Findo o debate parlamentar, o Governo esclareceu, num comunicado enviado ao Observador, que “não houve qualquer cancelamento” da presença de Ana Paula Martins. Segundo o Executivo, a ministra comunicou a sua indisponibilidade para ser ouvida na data original, mas indicou “de imediato” o dia 18 de fevereiro como data alternativa para a sua audição. O ministério dos Assuntos Parlamentares afirma que, desde o início da legislatura, a governante já esteve 10 vezes em Plenário e três vezes na Comissão Parlamentar de Saúde. “A Senhora Ministra da Saúde, como qualquer membro do Governo, não se furta ao escrutínio parlamentar”, conclui.

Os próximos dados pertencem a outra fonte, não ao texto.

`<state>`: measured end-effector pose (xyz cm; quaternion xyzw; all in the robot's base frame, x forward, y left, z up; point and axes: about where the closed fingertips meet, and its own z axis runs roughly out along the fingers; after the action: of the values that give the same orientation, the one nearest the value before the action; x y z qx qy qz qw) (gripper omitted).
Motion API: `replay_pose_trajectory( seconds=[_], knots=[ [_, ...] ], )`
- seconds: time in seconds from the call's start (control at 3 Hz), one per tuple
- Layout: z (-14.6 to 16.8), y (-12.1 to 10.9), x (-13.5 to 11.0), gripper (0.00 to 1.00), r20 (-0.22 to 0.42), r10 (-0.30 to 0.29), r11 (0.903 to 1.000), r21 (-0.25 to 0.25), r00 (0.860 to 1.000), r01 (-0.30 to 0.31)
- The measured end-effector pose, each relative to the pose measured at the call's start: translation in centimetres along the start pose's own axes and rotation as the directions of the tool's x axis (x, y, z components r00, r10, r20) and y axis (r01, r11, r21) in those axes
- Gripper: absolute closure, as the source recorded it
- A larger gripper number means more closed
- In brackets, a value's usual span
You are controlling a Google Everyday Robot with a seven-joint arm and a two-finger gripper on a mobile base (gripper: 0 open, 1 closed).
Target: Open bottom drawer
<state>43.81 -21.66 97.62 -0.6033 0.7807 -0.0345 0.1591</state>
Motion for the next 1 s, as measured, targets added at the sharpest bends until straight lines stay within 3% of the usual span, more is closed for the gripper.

Antes, Mariana Vieira da Silva tinha dito que é “imperdoável” que o Governo “não dê a cara” sempre que há uma fatalidade ou problemas. “Ninguém vê, ninguém ouve a ministra Ana Paula Martins em momentos difíceis”, afirmou, considerando essa ausência “chocante”.
A antiga ministra socialista listou várias áreas em que considera que o Governo falhou: reduzir os tempos de espera, atribuir médicos de família a todos os portugueses, abrir USFs modelo C ou reduzir a procura excessiva de urgências. “Falharam nas medidas boas e nas medidas más, falharam em toda a linha.”

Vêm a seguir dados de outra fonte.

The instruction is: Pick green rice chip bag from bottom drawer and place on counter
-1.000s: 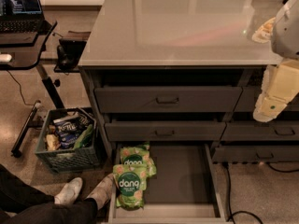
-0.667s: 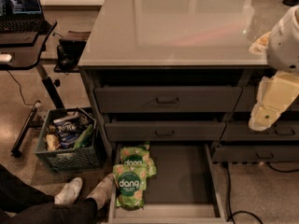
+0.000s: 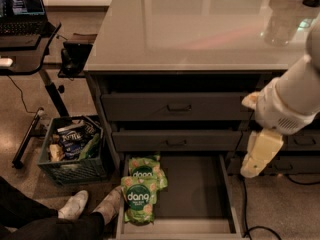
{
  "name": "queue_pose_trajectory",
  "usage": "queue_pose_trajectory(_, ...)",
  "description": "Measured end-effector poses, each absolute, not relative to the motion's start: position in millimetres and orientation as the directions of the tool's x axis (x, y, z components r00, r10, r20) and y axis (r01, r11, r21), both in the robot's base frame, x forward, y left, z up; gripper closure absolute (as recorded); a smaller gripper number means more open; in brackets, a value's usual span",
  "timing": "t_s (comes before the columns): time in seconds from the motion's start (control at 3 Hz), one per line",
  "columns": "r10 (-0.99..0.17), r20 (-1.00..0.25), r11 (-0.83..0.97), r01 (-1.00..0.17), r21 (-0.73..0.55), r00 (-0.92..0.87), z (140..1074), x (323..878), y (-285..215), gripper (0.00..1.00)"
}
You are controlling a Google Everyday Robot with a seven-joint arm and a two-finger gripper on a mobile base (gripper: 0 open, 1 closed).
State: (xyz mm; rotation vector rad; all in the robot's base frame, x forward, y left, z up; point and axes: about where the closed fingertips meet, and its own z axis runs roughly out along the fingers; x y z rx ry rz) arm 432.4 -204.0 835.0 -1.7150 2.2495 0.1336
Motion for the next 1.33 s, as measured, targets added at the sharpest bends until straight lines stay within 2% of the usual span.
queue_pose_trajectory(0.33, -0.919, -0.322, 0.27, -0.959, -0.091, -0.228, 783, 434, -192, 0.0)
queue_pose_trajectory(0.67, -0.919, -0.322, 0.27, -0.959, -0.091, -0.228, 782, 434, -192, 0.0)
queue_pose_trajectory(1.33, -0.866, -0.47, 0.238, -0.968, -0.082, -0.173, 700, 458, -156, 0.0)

A parlamentar admitiu fez ainda a comparação com os anos de governação socialista, defendendo que “o muito que funcionava bem no SNS não melhorou e as dificuldades existentes pioraram”. Mariana Vieira da Silva criticou também a mudanças de administrações hospitalares, nomeadamente durante o pico da gripe, e considerou que o Governo “já não tem o benefício da dúvida” na saúde.

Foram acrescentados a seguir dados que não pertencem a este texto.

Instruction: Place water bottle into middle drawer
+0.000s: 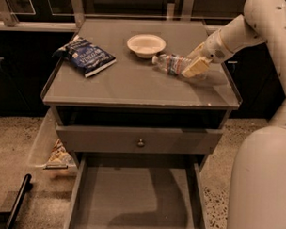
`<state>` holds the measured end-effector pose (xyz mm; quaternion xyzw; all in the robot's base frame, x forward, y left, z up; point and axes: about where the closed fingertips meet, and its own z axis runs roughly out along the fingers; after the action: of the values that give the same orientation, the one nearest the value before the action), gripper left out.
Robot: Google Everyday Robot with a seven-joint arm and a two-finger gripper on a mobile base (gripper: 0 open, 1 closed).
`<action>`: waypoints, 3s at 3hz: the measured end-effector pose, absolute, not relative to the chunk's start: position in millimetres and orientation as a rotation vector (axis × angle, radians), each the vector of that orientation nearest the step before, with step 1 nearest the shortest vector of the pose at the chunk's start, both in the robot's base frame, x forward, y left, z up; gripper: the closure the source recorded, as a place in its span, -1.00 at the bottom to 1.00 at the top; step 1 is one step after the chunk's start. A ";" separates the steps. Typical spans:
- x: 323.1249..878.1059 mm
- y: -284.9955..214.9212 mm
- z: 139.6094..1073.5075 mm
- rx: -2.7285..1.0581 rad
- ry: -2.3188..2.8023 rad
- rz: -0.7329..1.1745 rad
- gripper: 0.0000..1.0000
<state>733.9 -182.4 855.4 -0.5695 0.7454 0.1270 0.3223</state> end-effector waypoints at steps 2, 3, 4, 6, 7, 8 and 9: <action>733.9 -182.4 855.3 -1.495 1.957 0.334 1.00; 733.8 -181.8 854.6 -1.497 1.958 0.334 1.00; 726.2 -182.3 860.7 -1.505 1.950 0.322 1.00; 679.9 -193.6 890.0 -1.526 1.882 0.264 1.00; 641.5 -211.1 887.0 -1.513 1.853 0.237 1.00; 592.7 -226.5 875.2 -1.511 1.810 0.213 1.00; 543.5 -231.0 854.2 -1.544 1.774 0.212 1.00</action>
Offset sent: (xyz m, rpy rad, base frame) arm 0.0000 0.0000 0.0000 0.0000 0.0000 0.0000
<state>543.5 -231.0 854.2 -0.6047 0.6949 0.0829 0.3802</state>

Por fim, sugeriu que as ausências da ministra da Saúde no Parlamento não são uma novidade, acusando Ana Paula Martins de ter-se servido de desculpas para não estar presente em “praticamente todas” as audições da legislatura passada,. Também a bancada do Chega levantou a questão da audição regimental de 11 de fevereiro em que se esperava a presença de Ana Paula Martins. Marta Silva desafiou a Mariana Vieira da Silva a acompanhar o Chega na consideração que “Portugal não tem ministra da Saúde”.
Em resposta a Vieira da Silva, o social-democrata Francisco Sousa Vieira acusou o PS de ter “desarrumado completamente a casa” na área da saúde, quando esteve no Governo. Lembrando que os Executivos de António Costa não inauguraram nenhum hospital público, o deputado perguntou: “O PS vai finalmente ajudar a arrumar o que desarrumou?”